## [What the task asks]
The answer must be every line from the entries below that includes "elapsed".

━━━━━ Exercise data ━━━━━

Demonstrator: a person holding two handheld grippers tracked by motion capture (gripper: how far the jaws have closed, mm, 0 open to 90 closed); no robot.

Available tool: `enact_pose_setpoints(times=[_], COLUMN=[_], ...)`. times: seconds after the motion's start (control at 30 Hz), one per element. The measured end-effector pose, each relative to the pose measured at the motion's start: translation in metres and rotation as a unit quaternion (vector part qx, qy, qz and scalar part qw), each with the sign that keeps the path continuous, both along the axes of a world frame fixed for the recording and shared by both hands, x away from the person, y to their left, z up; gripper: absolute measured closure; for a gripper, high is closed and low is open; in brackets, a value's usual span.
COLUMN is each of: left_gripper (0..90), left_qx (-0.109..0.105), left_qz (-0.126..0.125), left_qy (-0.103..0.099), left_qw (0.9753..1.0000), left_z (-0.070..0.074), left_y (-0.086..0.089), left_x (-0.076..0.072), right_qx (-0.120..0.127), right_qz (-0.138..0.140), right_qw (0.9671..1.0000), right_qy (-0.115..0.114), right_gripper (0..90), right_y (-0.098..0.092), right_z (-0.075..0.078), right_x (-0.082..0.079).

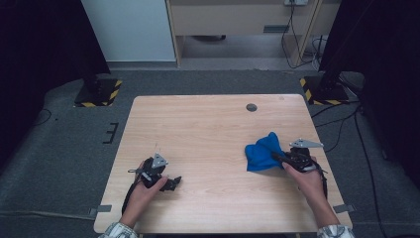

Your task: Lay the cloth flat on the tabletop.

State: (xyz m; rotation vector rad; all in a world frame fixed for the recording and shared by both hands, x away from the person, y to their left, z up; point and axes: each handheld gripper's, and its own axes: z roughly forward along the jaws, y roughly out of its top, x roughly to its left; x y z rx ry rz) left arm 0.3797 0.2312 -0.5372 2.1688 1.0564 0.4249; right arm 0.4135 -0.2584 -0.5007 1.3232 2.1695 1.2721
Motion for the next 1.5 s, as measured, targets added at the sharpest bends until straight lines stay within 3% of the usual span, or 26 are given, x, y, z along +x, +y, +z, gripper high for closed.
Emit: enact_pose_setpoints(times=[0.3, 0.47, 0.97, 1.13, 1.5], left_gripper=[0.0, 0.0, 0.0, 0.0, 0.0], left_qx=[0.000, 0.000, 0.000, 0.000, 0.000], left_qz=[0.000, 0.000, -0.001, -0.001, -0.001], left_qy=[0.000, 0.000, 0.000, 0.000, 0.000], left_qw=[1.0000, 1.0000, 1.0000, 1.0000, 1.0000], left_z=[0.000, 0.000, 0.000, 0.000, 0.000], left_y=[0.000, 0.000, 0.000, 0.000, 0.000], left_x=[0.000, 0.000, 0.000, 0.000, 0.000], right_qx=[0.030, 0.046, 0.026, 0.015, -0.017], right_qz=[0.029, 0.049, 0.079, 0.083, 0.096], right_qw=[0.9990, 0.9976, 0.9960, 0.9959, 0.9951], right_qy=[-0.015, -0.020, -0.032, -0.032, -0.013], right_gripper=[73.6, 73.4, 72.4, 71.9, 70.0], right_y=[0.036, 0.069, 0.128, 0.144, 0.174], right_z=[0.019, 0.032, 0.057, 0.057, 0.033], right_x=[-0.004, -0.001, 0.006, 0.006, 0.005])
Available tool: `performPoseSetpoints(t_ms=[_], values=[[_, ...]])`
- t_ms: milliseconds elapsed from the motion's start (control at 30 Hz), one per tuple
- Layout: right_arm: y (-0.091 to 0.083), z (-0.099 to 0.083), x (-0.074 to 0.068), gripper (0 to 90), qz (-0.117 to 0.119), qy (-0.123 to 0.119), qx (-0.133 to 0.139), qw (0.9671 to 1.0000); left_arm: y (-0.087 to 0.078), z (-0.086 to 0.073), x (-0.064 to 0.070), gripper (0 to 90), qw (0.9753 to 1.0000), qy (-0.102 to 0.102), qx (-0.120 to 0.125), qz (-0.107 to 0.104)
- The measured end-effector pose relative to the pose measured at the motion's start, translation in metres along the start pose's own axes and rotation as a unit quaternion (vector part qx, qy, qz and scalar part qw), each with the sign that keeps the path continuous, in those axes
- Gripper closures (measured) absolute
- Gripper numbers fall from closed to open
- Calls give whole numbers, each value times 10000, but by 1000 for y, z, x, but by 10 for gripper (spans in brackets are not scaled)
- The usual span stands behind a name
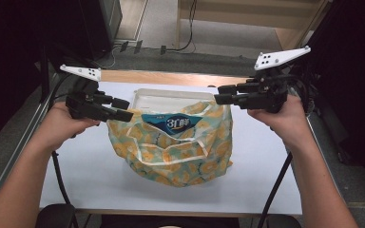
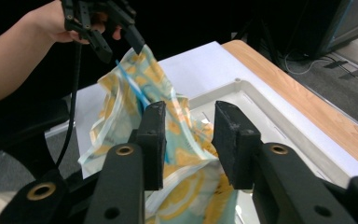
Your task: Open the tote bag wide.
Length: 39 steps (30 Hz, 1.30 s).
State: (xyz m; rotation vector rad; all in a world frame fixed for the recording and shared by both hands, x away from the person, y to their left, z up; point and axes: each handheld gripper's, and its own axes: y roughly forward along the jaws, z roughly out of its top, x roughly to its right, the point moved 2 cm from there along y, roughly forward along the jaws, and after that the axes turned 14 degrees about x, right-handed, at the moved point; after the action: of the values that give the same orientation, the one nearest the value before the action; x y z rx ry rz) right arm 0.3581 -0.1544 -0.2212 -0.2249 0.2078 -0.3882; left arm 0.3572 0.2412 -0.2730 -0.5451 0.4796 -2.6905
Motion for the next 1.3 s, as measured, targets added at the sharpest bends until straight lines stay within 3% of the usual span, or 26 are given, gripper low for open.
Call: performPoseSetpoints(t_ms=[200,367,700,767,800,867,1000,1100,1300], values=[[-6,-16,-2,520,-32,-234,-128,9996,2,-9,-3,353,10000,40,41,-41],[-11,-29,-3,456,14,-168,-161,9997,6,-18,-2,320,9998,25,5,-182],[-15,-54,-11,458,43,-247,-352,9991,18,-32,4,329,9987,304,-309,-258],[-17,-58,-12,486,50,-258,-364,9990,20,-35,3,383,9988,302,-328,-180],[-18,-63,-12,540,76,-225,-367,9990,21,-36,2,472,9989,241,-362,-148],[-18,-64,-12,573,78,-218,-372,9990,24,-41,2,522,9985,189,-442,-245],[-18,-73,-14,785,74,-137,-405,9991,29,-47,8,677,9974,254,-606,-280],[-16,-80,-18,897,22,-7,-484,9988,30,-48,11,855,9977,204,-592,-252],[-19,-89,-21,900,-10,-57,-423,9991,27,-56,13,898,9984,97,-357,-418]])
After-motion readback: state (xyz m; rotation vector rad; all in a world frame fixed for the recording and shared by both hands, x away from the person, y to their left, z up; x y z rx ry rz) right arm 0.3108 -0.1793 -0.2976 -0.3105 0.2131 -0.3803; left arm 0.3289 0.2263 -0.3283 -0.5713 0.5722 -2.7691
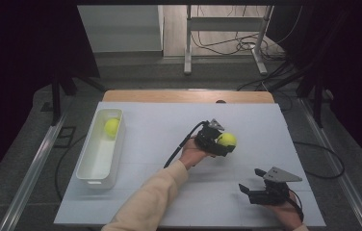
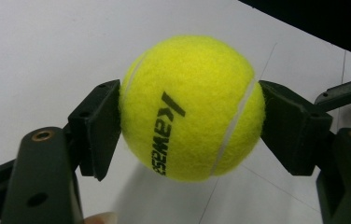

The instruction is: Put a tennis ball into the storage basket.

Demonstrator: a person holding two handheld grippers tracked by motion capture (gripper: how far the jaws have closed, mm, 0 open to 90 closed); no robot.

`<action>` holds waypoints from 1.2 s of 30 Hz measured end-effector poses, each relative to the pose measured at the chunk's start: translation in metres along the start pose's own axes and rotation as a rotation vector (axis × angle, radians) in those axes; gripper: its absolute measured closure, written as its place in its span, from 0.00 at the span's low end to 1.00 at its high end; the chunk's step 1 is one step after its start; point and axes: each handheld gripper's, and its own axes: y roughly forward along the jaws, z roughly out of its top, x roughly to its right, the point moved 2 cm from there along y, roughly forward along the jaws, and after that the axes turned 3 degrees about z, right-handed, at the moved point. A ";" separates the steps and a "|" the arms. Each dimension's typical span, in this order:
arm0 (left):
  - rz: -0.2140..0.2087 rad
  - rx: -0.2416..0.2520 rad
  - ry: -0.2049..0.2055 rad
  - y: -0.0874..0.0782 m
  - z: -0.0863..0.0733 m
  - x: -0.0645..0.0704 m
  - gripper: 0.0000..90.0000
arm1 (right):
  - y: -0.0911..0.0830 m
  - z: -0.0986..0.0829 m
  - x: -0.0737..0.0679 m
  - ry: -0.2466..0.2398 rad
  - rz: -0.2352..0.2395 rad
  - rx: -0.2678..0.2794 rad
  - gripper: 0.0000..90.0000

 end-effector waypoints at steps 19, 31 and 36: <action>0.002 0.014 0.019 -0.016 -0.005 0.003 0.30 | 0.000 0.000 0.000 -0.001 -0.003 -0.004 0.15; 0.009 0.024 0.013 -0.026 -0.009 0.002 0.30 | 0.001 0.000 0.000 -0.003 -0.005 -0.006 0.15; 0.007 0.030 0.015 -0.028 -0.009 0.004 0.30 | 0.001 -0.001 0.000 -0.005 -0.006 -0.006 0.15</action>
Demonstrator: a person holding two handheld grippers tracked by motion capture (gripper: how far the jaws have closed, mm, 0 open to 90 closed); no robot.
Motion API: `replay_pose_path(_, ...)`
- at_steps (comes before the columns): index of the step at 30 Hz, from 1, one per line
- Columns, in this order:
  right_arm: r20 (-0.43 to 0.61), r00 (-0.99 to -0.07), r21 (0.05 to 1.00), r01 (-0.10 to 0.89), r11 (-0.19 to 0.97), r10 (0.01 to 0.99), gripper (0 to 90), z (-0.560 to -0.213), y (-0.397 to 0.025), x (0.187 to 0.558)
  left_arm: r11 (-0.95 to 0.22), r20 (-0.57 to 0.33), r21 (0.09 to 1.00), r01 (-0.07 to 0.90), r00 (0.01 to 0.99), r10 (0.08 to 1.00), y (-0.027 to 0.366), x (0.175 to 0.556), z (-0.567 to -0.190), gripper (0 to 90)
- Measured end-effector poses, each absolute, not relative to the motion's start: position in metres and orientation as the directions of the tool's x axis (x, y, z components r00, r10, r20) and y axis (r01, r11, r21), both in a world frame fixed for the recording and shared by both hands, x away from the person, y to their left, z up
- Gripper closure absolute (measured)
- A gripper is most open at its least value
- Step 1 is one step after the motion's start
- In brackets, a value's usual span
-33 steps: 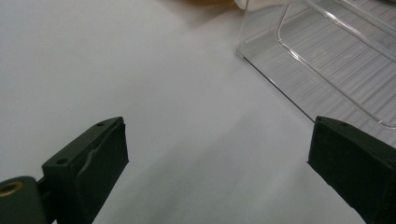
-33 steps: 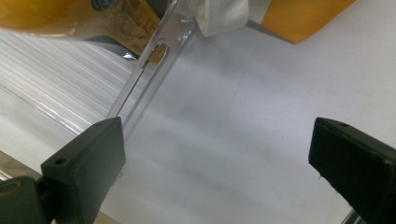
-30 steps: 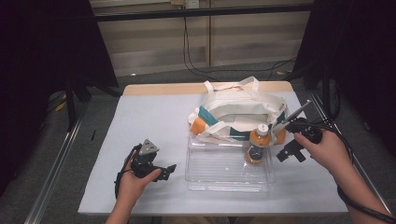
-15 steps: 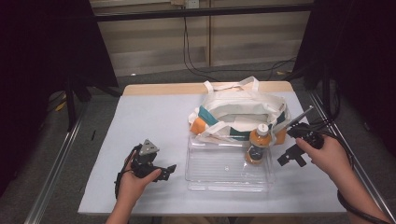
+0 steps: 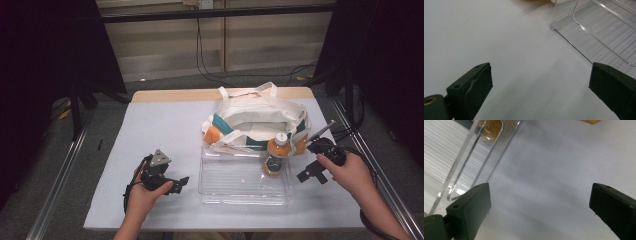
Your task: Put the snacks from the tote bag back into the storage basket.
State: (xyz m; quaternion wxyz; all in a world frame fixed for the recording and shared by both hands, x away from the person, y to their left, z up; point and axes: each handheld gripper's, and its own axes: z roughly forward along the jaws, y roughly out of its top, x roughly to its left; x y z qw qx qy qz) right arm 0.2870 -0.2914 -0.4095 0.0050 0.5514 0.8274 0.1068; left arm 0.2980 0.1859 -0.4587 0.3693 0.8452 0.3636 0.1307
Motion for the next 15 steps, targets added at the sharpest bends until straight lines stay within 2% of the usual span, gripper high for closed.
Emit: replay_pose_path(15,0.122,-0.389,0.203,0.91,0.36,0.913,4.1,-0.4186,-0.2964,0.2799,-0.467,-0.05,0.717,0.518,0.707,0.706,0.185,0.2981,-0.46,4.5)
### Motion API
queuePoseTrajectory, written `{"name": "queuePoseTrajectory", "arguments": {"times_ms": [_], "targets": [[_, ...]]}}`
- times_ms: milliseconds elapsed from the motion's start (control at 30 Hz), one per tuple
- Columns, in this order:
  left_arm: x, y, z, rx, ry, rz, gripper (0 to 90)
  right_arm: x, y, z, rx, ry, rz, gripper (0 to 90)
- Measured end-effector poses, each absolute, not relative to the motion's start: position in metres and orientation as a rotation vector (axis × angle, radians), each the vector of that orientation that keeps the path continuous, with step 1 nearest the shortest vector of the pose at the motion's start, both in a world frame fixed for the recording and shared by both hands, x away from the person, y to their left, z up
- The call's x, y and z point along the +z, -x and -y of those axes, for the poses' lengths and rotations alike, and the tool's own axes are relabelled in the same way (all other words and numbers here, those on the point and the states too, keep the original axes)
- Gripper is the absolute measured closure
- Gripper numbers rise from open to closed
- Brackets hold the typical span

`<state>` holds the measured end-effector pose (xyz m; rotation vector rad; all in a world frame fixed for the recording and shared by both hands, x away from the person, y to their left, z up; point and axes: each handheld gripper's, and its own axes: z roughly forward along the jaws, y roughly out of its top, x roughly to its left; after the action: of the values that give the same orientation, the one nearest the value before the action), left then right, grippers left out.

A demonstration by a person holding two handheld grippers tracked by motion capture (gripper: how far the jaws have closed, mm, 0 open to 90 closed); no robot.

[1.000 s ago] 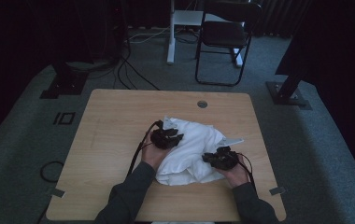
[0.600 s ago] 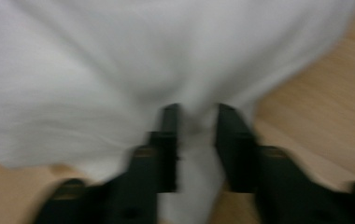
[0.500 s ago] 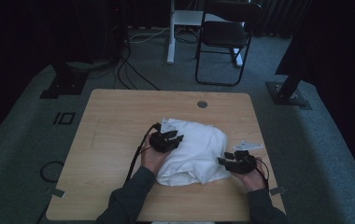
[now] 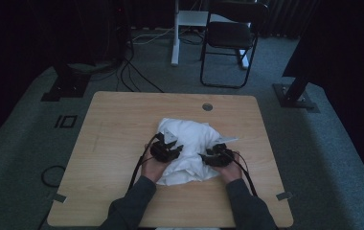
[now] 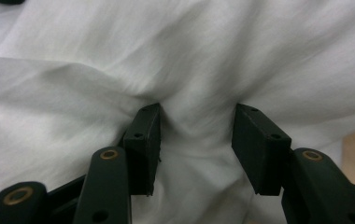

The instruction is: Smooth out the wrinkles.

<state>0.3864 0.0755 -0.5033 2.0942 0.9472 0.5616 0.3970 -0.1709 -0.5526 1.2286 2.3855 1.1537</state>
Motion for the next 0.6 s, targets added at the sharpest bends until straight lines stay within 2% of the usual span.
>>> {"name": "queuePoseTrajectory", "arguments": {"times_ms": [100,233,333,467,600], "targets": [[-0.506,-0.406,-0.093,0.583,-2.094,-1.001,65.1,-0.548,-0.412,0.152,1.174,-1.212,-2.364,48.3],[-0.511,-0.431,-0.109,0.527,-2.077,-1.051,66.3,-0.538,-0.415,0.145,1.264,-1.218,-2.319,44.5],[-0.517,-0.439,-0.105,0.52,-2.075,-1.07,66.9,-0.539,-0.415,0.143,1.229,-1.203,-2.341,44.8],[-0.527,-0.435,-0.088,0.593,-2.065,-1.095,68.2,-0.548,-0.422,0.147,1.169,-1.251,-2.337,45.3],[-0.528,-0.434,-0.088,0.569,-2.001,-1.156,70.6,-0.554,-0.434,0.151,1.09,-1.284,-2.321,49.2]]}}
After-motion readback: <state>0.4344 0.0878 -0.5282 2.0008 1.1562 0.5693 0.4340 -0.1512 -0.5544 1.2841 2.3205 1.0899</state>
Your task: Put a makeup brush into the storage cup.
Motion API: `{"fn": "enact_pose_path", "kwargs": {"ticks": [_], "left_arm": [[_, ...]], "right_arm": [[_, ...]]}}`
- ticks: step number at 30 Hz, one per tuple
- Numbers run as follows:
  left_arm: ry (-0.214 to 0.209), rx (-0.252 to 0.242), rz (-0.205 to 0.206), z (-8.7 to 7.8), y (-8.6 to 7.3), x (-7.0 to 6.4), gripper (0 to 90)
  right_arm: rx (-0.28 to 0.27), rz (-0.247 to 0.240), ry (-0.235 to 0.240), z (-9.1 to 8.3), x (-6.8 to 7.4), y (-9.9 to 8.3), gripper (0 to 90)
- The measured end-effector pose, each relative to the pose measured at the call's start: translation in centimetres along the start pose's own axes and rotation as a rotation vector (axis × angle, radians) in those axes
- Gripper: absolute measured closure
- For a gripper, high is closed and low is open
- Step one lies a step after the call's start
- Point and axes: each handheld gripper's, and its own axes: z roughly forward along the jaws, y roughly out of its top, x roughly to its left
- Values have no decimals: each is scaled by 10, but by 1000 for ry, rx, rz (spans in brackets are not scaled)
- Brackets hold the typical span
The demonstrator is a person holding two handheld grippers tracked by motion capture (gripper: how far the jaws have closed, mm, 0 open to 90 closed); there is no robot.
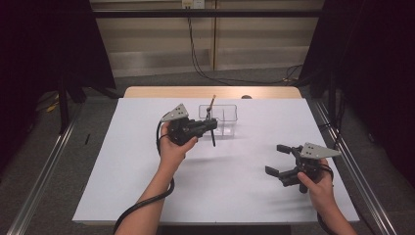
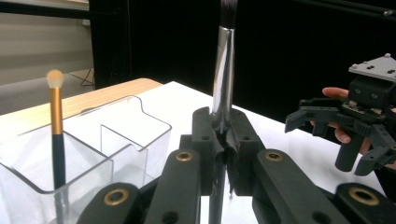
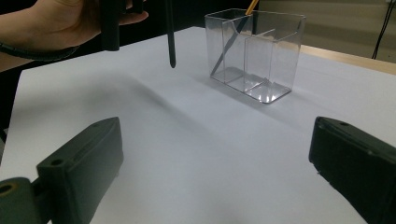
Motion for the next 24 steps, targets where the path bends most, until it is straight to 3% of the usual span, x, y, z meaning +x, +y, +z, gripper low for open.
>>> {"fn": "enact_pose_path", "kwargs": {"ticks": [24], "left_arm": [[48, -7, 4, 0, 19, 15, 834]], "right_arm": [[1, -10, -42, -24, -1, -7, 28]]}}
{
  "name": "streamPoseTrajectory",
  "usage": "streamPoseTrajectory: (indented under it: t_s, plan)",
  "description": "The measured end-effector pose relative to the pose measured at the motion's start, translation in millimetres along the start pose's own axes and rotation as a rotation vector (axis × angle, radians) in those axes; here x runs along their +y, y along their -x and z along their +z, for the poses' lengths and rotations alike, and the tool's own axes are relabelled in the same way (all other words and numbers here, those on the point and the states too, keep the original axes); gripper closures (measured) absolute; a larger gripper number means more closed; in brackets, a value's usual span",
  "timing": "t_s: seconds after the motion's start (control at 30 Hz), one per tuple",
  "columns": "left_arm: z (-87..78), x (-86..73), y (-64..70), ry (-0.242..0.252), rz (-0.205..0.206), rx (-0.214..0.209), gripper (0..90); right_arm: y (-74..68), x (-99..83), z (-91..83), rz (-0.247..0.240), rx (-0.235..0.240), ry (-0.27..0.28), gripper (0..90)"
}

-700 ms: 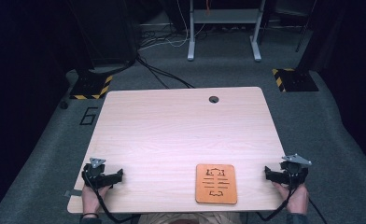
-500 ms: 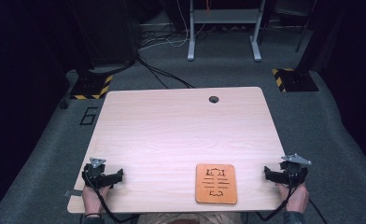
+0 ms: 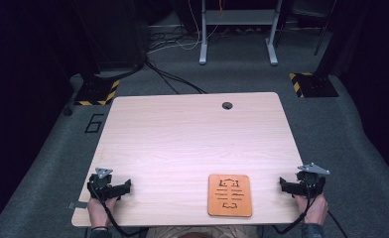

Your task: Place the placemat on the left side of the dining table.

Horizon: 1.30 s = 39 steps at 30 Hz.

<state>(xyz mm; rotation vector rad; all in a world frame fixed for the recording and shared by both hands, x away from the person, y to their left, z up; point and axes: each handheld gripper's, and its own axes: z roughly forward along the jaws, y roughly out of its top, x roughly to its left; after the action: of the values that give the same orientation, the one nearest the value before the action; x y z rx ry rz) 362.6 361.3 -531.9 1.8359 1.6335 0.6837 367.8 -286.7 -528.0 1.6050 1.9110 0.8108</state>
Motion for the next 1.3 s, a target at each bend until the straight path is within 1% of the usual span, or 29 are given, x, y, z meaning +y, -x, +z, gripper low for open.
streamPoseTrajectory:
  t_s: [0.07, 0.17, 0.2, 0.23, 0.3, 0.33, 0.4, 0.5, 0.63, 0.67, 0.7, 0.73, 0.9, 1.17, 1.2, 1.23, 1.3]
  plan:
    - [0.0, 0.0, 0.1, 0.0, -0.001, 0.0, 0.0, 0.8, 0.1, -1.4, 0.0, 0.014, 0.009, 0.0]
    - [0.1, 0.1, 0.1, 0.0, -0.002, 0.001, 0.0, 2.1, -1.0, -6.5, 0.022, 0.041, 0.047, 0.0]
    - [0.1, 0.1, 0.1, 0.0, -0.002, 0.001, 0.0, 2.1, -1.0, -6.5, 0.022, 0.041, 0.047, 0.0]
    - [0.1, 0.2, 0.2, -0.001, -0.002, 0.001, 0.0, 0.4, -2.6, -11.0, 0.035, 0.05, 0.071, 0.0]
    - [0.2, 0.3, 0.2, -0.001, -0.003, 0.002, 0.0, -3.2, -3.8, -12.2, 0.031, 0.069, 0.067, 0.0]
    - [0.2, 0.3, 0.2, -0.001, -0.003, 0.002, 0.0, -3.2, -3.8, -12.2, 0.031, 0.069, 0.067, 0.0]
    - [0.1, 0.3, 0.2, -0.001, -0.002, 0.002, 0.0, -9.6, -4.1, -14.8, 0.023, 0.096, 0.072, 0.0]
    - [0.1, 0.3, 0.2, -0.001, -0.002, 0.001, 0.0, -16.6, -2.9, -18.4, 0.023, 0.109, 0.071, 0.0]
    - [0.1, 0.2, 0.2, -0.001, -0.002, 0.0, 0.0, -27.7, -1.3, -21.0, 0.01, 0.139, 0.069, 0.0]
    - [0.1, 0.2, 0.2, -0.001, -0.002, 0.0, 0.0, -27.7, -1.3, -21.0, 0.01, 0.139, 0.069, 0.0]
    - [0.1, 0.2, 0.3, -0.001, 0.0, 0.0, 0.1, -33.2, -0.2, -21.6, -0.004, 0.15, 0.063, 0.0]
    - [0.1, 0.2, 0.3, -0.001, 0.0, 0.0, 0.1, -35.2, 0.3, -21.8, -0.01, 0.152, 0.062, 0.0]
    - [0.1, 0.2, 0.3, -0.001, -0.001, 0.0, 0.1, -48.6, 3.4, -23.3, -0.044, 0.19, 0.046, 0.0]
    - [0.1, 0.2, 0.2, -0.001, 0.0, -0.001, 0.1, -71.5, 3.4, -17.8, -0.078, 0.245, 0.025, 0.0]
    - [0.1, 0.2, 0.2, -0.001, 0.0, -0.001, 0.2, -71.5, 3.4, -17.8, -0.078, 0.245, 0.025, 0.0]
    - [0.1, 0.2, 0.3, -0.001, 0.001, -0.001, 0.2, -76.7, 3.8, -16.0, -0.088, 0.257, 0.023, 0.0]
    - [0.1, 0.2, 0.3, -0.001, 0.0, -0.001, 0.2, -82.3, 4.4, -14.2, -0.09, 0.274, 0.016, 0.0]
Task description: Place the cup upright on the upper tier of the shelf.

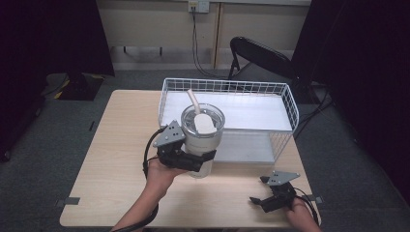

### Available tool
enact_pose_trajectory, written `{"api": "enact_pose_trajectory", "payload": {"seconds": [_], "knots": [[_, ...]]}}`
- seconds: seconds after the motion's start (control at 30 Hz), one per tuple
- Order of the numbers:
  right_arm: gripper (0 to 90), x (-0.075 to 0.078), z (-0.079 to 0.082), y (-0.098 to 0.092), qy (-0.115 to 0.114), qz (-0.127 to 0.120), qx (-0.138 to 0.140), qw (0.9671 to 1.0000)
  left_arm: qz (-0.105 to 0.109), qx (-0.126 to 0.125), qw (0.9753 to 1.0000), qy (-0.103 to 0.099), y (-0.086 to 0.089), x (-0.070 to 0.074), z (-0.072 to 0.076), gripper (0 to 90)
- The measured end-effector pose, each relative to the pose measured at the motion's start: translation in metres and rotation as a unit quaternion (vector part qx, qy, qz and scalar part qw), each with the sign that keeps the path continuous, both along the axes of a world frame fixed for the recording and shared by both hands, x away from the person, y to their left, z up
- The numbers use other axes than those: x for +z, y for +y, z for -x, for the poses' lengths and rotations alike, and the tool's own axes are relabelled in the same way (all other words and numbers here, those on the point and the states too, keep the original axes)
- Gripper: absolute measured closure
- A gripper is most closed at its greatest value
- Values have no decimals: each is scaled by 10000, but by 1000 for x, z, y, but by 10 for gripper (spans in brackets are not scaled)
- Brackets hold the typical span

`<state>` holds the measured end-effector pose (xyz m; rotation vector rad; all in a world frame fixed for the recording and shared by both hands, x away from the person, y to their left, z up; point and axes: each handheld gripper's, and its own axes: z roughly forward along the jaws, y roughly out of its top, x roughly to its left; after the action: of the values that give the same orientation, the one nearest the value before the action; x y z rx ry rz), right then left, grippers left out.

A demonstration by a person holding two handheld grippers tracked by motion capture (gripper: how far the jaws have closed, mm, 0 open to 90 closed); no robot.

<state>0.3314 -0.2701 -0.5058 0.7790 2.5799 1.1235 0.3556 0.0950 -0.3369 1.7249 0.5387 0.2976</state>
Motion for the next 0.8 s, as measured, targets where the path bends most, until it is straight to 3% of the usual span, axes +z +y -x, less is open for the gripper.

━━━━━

## [Solution to this task]
- t_ms: milliseconds elapsed from the motion's start (control at 30 Hz), one per tuple
- times_ms: milliseconds elapsed from the motion's start (control at 30 Hz), one per tuple

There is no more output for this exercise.